» **Exercise goal**
No line of the records may be dropped; print them all again exactly.

=== Source data ===

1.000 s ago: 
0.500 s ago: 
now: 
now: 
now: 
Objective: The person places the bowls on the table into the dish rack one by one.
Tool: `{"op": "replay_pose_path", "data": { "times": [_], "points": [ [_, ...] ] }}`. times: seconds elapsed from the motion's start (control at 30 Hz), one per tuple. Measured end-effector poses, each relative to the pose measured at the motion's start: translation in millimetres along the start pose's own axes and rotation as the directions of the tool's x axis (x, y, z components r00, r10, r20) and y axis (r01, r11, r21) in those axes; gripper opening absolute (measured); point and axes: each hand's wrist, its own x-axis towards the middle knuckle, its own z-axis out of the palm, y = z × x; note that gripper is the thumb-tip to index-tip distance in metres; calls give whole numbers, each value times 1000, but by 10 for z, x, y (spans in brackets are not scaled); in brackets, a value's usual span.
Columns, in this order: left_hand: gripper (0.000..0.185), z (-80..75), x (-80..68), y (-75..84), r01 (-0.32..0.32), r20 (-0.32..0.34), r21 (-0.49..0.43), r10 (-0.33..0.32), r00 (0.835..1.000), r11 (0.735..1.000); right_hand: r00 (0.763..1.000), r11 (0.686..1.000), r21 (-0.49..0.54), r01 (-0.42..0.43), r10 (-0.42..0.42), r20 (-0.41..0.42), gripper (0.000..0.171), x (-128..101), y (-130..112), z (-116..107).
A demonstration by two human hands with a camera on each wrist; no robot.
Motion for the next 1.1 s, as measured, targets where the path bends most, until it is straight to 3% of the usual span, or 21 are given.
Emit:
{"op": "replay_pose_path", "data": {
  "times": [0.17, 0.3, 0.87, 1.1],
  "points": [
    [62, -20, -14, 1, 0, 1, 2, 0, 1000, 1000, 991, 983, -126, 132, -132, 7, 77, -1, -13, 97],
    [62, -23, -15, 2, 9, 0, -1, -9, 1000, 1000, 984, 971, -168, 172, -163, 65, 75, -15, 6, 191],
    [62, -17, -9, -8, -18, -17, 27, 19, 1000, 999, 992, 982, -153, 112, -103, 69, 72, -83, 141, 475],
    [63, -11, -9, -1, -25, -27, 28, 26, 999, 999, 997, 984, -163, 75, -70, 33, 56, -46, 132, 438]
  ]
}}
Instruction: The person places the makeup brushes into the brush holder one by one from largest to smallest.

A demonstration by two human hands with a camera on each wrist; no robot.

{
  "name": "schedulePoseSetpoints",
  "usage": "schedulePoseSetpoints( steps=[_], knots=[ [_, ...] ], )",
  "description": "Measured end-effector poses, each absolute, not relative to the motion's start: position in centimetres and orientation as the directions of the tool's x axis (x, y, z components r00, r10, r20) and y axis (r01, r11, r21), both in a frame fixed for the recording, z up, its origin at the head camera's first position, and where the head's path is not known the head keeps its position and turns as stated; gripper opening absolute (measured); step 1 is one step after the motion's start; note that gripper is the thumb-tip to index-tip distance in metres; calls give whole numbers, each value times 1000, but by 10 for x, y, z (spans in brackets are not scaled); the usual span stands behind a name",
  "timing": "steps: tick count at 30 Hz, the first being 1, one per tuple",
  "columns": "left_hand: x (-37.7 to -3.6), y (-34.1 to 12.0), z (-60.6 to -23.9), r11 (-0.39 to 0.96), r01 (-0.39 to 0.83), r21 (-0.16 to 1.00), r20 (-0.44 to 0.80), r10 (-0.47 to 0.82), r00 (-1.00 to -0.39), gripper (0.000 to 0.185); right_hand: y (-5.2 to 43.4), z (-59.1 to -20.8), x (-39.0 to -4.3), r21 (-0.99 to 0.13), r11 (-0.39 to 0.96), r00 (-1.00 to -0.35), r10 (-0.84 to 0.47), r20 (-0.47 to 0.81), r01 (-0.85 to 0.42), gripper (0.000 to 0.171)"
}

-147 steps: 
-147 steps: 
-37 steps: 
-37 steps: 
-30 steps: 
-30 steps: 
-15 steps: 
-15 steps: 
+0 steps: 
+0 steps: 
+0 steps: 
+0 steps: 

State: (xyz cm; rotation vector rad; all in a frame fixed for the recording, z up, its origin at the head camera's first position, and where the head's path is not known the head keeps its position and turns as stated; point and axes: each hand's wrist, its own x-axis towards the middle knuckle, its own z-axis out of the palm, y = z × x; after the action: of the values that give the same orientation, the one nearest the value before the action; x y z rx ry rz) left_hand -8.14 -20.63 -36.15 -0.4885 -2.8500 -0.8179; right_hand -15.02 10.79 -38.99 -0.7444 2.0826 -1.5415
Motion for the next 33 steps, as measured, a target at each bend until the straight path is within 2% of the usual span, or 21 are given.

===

» **Completed exercise**
1.000 s ago: 
0.500 s ago: 
now: 
now: 
now: 
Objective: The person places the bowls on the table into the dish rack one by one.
Tool: `{"op": "replay_pose_path", "data": { "times": [_], "points": [ [_, ...] ] }}`. times: seconds elapsed from the motion's start (control at 30 Hz), one per tuple. Measured end-effector poses, each relative to the pose measured at the motion's start: translation in millimetres along the start pose's own axes and rotation as the directions of the tool's x axis (x, y, z components r00, r10, r20) and y axis (r01, r11, r21) in those axes; gripper opening absolute (measured); point and axes: each hand's wrist, its own x-axis towards the middle knuckle, its own z-axis out of the palm, y = z × x; note that gripper is the thumb-tip to index-tip distance in metres; calls give whole numbers, each value times 1000, but by 10 for z, x, y (spans in brackets are not scaled); in brackets, a value's usual span.
Columns, in this order: left_hand: gripper (0.000..0.185), z (-80..75), x (-80..68), y (-75..84), r01 (-0.32..0.32), r20 (-0.32..0.34), r21 (-0.49..0.43), r10 (-0.33..0.32), r00 (0.835..1.000), r11 (0.735..1.000); right_hand: r00 (0.763..1.000), r11 (0.686..1.000), r21 (-0.49..0.54), r01 (-0.42..0.43), r10 (-0.42..0.42), r20 (-0.41..0.42), gripper (0.000..0.171), x (-128..101), y (-130..112), z (-116..107).
A demonstration by two human hands with a camera on each wrist; no robot.
Motion for the next 1.1 s, as measured, targets where the path bends most, until it is straight to 3% of the usual span, or 21 are given.
Emit:
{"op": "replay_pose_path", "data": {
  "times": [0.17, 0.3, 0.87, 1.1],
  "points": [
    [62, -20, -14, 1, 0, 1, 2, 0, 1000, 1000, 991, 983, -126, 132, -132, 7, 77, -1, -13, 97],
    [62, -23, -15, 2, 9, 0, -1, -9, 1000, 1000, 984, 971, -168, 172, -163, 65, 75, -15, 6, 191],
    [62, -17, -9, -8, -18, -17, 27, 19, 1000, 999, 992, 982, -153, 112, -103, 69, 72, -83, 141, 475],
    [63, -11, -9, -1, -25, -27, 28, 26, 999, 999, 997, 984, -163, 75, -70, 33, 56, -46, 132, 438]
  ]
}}
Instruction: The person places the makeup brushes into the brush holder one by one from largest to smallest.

A demonstration by two human hands with a camera on each wrist; no robot.

{
  "name": "schedulePoseSetpoints",
  "usage": "schedulePoseSetpoints( steps=[_], knots=[ [_, ...] ], )",
  "description": "Measured end-effector poses, each absolute, not relative to the motion's start: position in centimetres and orientation as the directions of the tool's x axis (x, y, z components r00, r10, r20) and y axis (r01, r11, r21), both in a frame fixed for the recording, z up, its origin at the head camera's first position, and where the head's path is not known the head keeps its position and turns as stated; gripper opening absolute (measured); step 1 is one step after the motion's start; note that gripper is the thumb-tip to index-tip distance in metres; calls give whole numbers, each value times 1000, but by 10 for x, y, z (spans in brackets are not scaled); the usual span stands behind a name",
  "timing": "steps: tick count at 30 Hz, the first being 1, one per tuple",
  "columns": "left_hand: x (-37.7 to -3.6), y (-34.1 to 12.0), z (-60.6 to -23.9), r11 (-0.39 to 0.96), r01 (-0.39 to 0.83), r21 (-0.16 to 1.00), r20 (-0.44 to 0.80), r10 (-0.47 to 0.82), r00 (-1.00 to -0.39), gripper (0.000 to 0.185); right_hand: y (-5.2 to 43.4), z (-59.1 to -20.8), x (-39.0 to -4.3), r21 (-0.99 to 0.13), r11 (-0.39 to 0.96), r00 (-1.00 to -0.35), r10 (-0.84 to 0.47), r20 (-0.47 to 0.81), r01 (-0.85 to 0.42), gripper (0.000 to 0.171)"
}

-147 steps: 
-147 steps: 
-37 steps: 
-37 steps: 
-30 steps: 
-30 steps: 
-15 steps: 
-15 steps: 
+0 steps: 
+0 steps: 
+0 steps: 
+0 steps: 

State: (xyz cm; rotation vector rad; all in a frame fixed for the recording, z up, its origin at the head camera's first position, and where the head's path is not known the head keeps its position and turns as stated; point and axes: each hand's wrist, its own x-axis towards the middle knuckle, its own z-axis out of the palm, y = z × x; after the action: of the values that give the same orientation, the one nearest the value before the action; x y z rx ry rz) left_hand -8.14 -20.63 -36.15 -0.4885 -2.8500 -0.8179; right_hand -15.02 10.79 -38.99 -0.7444 2.0826 -1.5415
Motion for the next 33 steps, as measured, a target at each bend until the straight path is within 2% of the usual span, or 21 are given.

Nothing more is required for this exercise.